Krefeld Müll-Monopol auf der Kippe

Krefeld · Während die Bauarbeiter am fünften Kessel der Müll- und Klärschlammverbrennungsanlage (MKVA) die technischen Anlagen einbauen, beobachten zahlreiche Krefelder Lokalpolitiker den 100-Millionen-Euro-Neubau an der Parkstraße mit Skepsis.

Grund sind nicht nur die aktuellen Ermittlungen der Staatsanwaltschaft wegen schwarzer Kassen bei der städtischen Entsorgungsgesellschaft Krefeld (EGK), sondern der Entwurf eines neuen Abfallwirtschaftsplans für Nordrhein-Westfalen: Die schwarz-gelbe Landesregierung will das 141-seitige Papier noch vor der Landtagswahl im Mai verabschieden.

Es bedeutet nichts weniger als das Ende des für die Stadt bequemen Müllmonopols. Städte und Gemeinden in NRW sollen sich bald frei entscheiden können, in welcher der 16 Müllverbrennungsanlage sie ihre Abfälle abladen.
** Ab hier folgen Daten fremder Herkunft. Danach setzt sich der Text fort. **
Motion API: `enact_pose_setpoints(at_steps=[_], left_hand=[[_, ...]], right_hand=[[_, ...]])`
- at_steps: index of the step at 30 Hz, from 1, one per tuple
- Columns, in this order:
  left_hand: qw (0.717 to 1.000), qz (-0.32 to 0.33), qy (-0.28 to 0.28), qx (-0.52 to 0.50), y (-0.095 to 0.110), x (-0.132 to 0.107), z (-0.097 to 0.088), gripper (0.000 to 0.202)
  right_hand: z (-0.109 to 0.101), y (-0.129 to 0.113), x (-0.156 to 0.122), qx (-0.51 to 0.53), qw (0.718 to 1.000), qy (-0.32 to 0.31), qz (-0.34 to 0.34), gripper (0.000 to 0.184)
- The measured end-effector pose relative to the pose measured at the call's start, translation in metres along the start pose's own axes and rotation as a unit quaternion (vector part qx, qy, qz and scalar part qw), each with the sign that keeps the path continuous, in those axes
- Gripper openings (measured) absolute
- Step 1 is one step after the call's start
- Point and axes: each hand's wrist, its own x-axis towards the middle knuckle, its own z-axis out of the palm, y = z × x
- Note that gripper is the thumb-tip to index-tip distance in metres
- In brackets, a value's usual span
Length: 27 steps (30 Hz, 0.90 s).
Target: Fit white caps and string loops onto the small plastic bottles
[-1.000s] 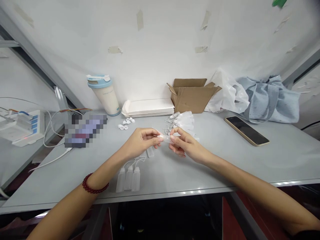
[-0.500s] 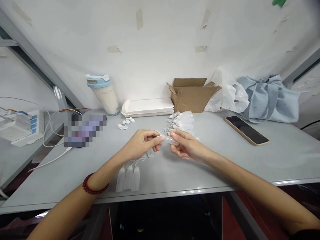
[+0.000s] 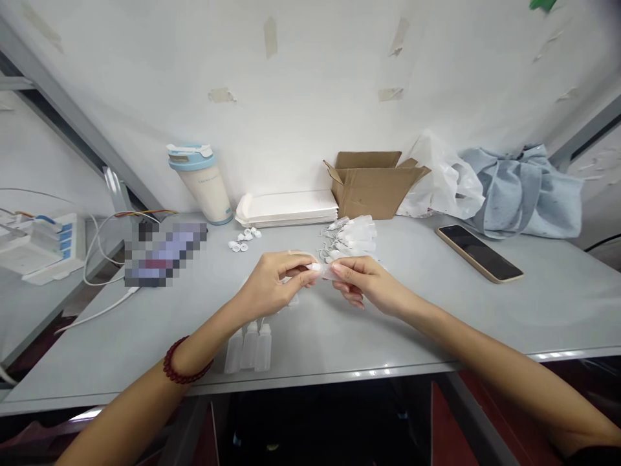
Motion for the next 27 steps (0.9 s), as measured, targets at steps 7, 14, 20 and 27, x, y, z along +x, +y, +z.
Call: enact_pose_setpoints(at_steps=[7,14,20,27], left_hand=[[0.994,-0.098,-0.027,-0.050,-0.003,0.001,-0.001,0.031],[0.987,-0.134,-0.054,-0.074,-0.001,0.001,-0.002,0.034],[0.997,-0.052,-0.052,0.008,0.000,-0.001,0.002,0.032],[0.988,0.093,-0.034,0.121,-0.003,-0.005,0.007,0.027]], right_hand=[[0.005,0.006,-0.002,-0.244,0.949,0.133,-0.150,0.025],[0.003,0.017,0.000,-0.364,0.884,0.150,-0.253,0.021],[0.003,0.004,-0.002,-0.305,0.928,0.106,-0.185,0.034],[-0.003,0.004,0.002,0.054,0.996,0.000,0.076,0.047]])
Die Müllverbrennungsanlage in Krefeld ist mit einer Kapazität von derzeit 350 000 Tonnen pro Jahr (zuzüglich 25 000 Tonnen Klärschlamm) deutlich größer dimensioniert, als es für die Beseitigung des Krefelder Mülls nötig wäre. Knapp 105 000 Tonnen Siedlungsabfälle wurden dort im Jahr 2008 verbrannt, für das Jahr 2019 rechnet das NRW-Umweltministerium nur noch mit 98 000 Tonnen behandlungsbedürftigem Müll aus Krefeld. Um die Anlage rentabel zu betreiben, braucht Krefeld mehr Abfall.

Bislang war die Lage für die EGK bequem: Die Kunden wurden von der Bezirksregierung Düsseldorf zugewiesen. Der Rhein-Kreis Neuss, der Kreis Viersen, die Stadt Mönchengladbach — sie sind verpflichtet, ihren Müll, oder zumindest einen Teil davon, in Krefeld verbrennen zu lassen. Diese Verpflichtung beruht auf einer bereits 2005 ausgelaufenen Ausnahmefrist. "Wir haben frühzeitig vor den Überkapazitäten in Krefeld gewarnt", sagt Joachim C. Heitmann, Vorsitzender der FDP-Fraktion.

Er stehe zu dem Abfallwirtschaftsplan, auch wenn die Folgen für Krefeld schwierig würden. Mit ihm will die Landesregierung den Wettbewerb stärken und erhofft sich dadurch sinkende Müllgebühren für die Bürger Nordrhein-Westfalens. "Eine Zuweisung zu (einzelnen) Hausmüllverbrennungsanlagen ... in Nordrhein-Westfalen erfolgt nicht", heißt es in dem Entwurf.

Heißt: Die EGK muss sich um Kunden bemühen. "Unsere Verträge mit Mönchengladbach, dem Rhein-Kreis Neuss und dem Kreis Viersen laufen noch bis zum Jahr 2014", erklärt Sprecherin Dorothee Winkmann. Danach aber beginnt der Kampf um die Kunden, die aus einem Überangebot wählen können. 5,5 Millionen Tonnen Abfall stehen in NRW Müllverbrennungsanlagen mit mehr als 6,3 Millionen Tonnen Kapazität gegenüber.

"Die Preise für die thermische Behandlung von Abfällen sind in Bewegung geraten", heißt es in dem Entwurf. Daher sei davon auszugehen, dass Kreise und kreisfreie Städte, deren Entsorgungsverträge demnächst auslaufen, bei Ausschreibungen mit für sie günstigen Konditionen rechnen können.

Die Befürchtung: Krefeld kann auf seinen Betreiberkosten sitzen bleiben. Die Zeche zahlt der Krefelder Bürger. Christoph Bönders (Grüne) rief die Krefelder dazu auf, gegen den Abfallwirtschaftsplan zu stimmen. "Der fördert den Mülltourismus und ist teuer für die Bürger."